-- What to work on --
Reproduce the listing word for word, leaving every picture behind.

Data provided: Begin

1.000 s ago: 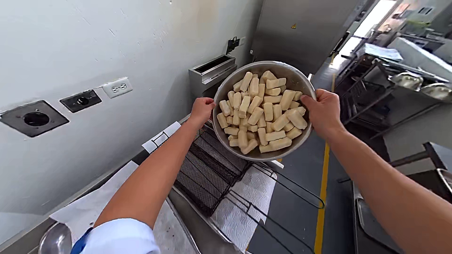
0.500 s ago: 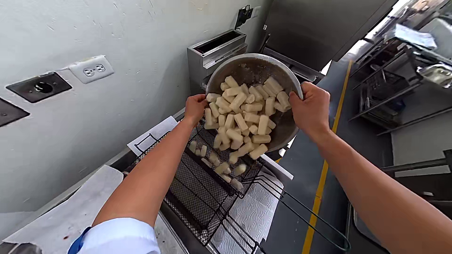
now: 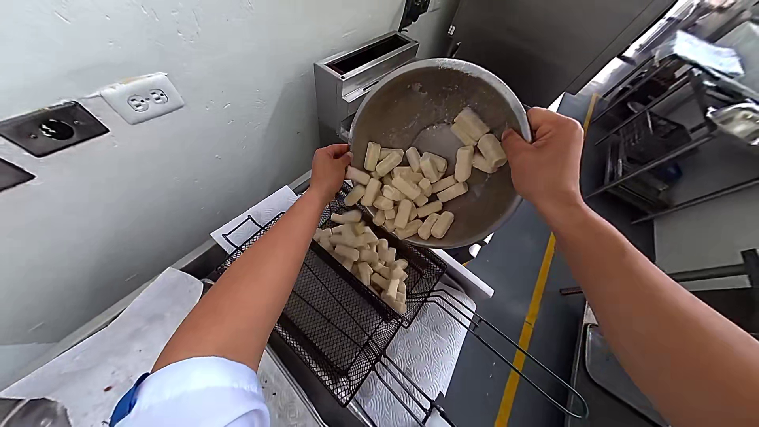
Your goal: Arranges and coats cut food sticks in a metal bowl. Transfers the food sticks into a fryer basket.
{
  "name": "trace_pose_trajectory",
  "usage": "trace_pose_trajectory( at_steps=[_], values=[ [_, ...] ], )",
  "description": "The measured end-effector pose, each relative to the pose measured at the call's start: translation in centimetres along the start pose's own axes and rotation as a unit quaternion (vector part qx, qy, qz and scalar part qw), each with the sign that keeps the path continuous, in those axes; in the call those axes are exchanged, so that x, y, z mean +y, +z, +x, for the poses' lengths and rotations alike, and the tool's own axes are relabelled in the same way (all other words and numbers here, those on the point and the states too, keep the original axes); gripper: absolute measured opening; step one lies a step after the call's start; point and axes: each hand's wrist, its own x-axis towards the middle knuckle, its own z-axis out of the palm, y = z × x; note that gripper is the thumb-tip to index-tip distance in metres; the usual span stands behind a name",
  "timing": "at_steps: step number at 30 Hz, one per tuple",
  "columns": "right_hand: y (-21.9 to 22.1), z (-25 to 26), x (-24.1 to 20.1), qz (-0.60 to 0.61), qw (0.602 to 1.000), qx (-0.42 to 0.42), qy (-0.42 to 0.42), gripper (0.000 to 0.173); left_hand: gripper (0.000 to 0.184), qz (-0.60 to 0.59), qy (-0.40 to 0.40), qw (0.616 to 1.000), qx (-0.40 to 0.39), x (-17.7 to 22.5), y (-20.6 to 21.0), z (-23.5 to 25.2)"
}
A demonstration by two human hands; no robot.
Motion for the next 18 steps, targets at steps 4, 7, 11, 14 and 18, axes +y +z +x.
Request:
trace_pose_trajectory(
  at_steps=[4,7,11,14,18],
  values=[
    [-0.9,-1.5,-2.2,0.024,1.000,0.002,-0.002,0.025,0.027,-0.004,0.000,1.000,0.006,1.3,-2.0,-2.9],
    [-2.1,-4.6,-6.4,0.044,0.997,0.009,-0.060,0.025,0.028,-0.037,0.016,0.999,0.026,2.8,-5.5,-8.2],
    [-1.4,-8.5,-10.7,0.045,0.984,0.011,-0.174,0.023,0.023,-0.076,0.039,0.994,0.075,0.5,-9.1,-13.3],
    [-0.5,-9.5,-12.8,0.026,0.971,0.016,-0.238,0.027,0.020,-0.113,0.053,0.987,0.100,-1.3,-10.4,-14.7],
    [-0.2,-10.1,-15.0,0.002,0.960,0.029,-0.279,0.029,0.022,-0.148,0.046,0.980,0.122,-1.4,-11.3,-15.5]
  ],
)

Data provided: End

-- Answer box --
1.000 s ago: 
0.500 s ago: 
now: 
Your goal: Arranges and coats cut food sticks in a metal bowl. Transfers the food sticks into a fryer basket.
{
  "name": "trace_pose_trajectory",
  "usage": "trace_pose_trajectory( at_steps=[_], values=[ [_, ...] ], )",
  "description": "The measured end-effector pose, each relative to the pose measured at the call's start: translation in centimetres along the start pose's own axes and rotation as a unit quaternion (vector part qx, qy, qz and scalar part qw), each with the sign that keeps the path continuous, in those axes; in the call those axes are exchanged, so that x, y, z mean +y, +z, +x, for the poses' lengths and rotations alike, and the tool's own axes are relabelled in the same way (all other words and numbers here, those on the point and the states too, keep the original axes); gripper: absolute measured opening; step one lies a step after the call's start; point and axes: each hand's wrist, its own x-axis towards the middle knuckle, its own z-axis out of the palm, y = z × x; note that gripper is the thumb-tip to index-tip distance in metres; the usual span stands behind a name",
  "timing": "at_steps: step number at 30 Hz, one per tuple",
  "columns": "right_hand: y (-21.9 to 22.1), z (-25 to 26), x (-24.1 to 20.1), qz (-0.60 to 0.61), qw (0.602 to 1.000), qx (-0.42 to 0.42), qy (-0.42 to 0.42), gripper (0.000 to 0.173); left_hand: gripper (0.000 to 0.184), qz (-0.60 to 0.59), qy (-0.40 to 0.40), qw (0.616 to 1.000), qx (-0.40 to 0.39), x (-17.7 to 22.5), y (-20.6 to 21.0), z (-23.5 to 25.2)"
}
A demonstration by two human hands; no robot.
Motion for the next 18 steps, targets at steps 4, 7, 11, 14 and 18, axes +y +z +x.
Request:
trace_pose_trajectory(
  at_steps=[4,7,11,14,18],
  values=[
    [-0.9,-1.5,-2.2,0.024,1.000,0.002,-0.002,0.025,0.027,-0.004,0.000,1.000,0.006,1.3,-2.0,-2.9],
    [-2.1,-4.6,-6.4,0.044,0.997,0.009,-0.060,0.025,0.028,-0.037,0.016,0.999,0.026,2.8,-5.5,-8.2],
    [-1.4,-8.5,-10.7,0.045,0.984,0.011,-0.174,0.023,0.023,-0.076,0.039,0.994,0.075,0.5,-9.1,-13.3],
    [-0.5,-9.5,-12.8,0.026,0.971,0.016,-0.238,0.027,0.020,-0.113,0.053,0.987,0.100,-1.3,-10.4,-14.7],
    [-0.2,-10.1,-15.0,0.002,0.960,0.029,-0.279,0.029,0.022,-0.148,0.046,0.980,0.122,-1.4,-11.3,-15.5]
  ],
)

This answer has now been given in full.